Every line below should be copied exactly; drop the pictures.

Given records: Begin

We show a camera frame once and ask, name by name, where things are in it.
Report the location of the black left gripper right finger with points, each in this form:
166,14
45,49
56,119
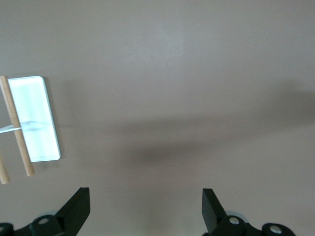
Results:
214,214

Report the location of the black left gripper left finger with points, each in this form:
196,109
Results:
71,214

Given records: End

_Exercise output:_
We show a camera frame once and ask, name by name, where things are in it.
Report the location of the black left gripper right finger with points, each in this form:
166,14
45,49
56,119
Results:
214,214

Report the location of the black left gripper left finger with points, each in this form:
196,109
Results:
71,214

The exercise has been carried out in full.